Understanding the Infinite Well Potential for Modeling Electron Bound to Atom

[swain1]

I am just trying to get my head round how this models the electron bound to an atom. I don't understand why the potential is zero in the well What physical case corresponds to the condition that V(x)=0 for all values of x?
Thanks

 

[jtbell]

If V(x) = 0 for all x (as opposed to only inside the well), then you have a completely free particle, with no net force acting on it. Is that what you were after, or did I misunderstand your question?

 

[swain1]

Yes it was, that is what I thought it would be but then I was wondering why the potential could be zero inside the well as this is meant to represent a bound particle.
Also for a completely free particle, would there be a restriction on the value of n? cheers

 

[reilly]

If the electron is in a box with impenetrable walls, then it's equivalent to being in an infinite potential well, in this case with V=0 inside. That is, the problem describes an electron confined to a finite region of space with the only forces acting during collisions with the walls.

Regards,
Reilly Atkinson

 

[Manchot]

The infinite square well doesn't really model anything physical. The closest thing that it comes to modeling is a finite quantum well used in semiconductor lasers.
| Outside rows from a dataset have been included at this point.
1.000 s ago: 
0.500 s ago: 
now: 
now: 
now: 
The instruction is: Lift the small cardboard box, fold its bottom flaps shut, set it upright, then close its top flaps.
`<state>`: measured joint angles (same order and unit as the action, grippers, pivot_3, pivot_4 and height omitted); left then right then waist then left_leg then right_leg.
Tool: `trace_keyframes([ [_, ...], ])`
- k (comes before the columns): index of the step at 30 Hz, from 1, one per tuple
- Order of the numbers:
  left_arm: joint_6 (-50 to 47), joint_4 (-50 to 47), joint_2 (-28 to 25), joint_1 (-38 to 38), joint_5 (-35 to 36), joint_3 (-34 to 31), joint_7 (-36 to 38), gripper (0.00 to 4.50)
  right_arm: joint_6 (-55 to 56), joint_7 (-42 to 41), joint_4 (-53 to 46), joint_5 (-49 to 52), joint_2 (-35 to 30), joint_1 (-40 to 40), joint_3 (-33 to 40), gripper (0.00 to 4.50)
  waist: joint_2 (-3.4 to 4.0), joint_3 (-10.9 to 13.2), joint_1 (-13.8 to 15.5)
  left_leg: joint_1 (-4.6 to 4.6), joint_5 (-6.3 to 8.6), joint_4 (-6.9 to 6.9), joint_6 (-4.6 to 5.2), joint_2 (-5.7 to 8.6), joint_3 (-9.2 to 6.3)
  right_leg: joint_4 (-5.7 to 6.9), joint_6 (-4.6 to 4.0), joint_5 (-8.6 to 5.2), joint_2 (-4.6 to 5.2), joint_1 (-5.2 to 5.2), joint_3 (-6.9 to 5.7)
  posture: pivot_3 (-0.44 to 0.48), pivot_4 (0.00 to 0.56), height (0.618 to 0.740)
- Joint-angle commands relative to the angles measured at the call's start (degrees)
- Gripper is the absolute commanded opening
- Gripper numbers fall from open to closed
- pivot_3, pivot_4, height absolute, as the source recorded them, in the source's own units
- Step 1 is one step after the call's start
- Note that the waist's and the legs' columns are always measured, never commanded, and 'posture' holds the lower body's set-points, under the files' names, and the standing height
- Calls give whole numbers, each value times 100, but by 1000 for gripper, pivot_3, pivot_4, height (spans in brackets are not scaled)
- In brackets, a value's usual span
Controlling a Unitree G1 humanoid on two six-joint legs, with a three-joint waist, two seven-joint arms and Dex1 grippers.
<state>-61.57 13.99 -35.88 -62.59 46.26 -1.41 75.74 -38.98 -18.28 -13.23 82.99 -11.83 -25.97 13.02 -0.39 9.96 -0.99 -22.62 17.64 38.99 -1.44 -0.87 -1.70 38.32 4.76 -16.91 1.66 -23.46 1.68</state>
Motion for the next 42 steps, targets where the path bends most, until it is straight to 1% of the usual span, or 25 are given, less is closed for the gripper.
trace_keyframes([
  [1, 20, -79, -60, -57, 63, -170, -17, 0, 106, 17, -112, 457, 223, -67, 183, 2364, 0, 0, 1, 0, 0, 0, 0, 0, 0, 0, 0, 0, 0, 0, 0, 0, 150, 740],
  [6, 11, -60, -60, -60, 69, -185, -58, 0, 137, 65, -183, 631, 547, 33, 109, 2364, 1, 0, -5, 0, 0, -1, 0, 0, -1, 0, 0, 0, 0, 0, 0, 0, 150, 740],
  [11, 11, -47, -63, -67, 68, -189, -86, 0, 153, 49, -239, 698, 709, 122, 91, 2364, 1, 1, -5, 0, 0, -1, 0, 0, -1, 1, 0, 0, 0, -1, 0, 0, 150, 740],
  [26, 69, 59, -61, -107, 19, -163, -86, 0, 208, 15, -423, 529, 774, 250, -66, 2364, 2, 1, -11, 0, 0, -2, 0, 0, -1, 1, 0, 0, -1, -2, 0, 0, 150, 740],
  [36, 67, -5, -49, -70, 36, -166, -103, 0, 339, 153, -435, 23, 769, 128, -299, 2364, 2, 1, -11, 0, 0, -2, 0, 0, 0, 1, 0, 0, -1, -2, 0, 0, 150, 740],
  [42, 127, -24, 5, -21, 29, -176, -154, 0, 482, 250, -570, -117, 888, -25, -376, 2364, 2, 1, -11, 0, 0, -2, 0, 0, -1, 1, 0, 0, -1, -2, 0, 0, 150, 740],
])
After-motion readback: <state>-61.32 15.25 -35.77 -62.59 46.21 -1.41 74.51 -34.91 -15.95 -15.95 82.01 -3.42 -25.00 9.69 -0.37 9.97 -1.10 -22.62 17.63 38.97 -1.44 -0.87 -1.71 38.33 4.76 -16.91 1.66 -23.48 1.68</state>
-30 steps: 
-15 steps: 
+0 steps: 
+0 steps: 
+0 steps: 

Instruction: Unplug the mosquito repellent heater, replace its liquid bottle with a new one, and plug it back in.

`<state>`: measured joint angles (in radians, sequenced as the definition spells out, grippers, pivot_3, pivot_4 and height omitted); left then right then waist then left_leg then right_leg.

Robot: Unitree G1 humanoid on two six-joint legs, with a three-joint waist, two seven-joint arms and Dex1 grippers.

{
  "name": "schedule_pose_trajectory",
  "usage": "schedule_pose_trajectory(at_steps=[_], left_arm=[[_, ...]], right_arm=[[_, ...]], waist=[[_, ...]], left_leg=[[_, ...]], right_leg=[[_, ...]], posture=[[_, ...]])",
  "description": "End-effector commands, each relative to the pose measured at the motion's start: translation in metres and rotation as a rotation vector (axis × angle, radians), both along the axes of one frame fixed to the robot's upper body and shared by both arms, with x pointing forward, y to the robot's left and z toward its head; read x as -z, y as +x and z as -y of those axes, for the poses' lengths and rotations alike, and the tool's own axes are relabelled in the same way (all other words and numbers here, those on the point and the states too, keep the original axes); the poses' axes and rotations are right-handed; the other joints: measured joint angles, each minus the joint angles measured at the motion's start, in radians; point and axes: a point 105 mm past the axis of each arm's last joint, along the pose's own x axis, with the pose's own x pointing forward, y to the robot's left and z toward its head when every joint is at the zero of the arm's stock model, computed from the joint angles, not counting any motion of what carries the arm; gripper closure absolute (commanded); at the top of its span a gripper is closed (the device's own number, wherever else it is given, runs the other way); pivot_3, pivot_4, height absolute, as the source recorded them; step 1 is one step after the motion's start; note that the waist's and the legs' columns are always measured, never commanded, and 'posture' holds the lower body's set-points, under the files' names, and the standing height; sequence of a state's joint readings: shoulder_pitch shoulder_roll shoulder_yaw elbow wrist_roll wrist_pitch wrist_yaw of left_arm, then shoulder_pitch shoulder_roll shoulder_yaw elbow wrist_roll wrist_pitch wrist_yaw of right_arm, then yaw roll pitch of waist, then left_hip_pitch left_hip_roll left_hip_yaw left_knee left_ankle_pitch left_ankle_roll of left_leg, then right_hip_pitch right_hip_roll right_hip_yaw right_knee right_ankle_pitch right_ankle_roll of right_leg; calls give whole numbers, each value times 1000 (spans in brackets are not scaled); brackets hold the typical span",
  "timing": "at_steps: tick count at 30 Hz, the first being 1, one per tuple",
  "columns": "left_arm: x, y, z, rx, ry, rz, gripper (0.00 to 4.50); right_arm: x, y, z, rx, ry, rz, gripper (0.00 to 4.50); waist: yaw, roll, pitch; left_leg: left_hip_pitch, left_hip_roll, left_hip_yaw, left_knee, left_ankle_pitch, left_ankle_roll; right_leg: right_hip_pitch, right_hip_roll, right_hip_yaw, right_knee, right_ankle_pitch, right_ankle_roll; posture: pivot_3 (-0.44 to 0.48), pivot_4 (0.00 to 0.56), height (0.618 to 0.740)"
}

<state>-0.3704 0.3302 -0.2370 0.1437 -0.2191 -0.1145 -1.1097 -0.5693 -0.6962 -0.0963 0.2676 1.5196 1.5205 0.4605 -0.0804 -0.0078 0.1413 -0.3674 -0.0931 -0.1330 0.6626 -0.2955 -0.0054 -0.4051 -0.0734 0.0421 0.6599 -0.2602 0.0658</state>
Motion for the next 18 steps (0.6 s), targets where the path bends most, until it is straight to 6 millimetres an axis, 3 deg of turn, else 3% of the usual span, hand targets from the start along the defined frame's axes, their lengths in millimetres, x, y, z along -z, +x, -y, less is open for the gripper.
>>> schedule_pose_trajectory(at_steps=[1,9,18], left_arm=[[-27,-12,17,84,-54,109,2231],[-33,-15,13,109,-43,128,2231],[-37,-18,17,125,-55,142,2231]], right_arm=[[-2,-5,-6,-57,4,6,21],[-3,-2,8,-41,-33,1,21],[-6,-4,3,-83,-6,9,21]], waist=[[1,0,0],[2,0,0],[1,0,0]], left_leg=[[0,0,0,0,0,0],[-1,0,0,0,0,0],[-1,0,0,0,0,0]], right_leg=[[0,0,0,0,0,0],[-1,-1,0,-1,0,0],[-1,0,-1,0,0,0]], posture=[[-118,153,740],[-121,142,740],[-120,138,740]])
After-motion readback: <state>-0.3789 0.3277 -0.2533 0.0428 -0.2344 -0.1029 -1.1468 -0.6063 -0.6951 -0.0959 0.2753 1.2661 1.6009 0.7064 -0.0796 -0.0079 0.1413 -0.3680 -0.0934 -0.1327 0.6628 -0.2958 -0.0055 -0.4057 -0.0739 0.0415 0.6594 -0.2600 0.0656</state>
However, the square well is basically the simplest test case that you can construct in QM, since it illustrates the quantization of energy levels.

 

[ever.monk]

What u might be looking for is the schrödinger equation expressed in radius and angle. You can then make a much more accurate picture as you can use the attraction of the electron to the nucleus as the potenital in the from U(x)= -ke^2 /r. This gives a much more accurate picture of an electron round an atom, as the potential isn't infinite or 0, but increases with distance. Hope this helps.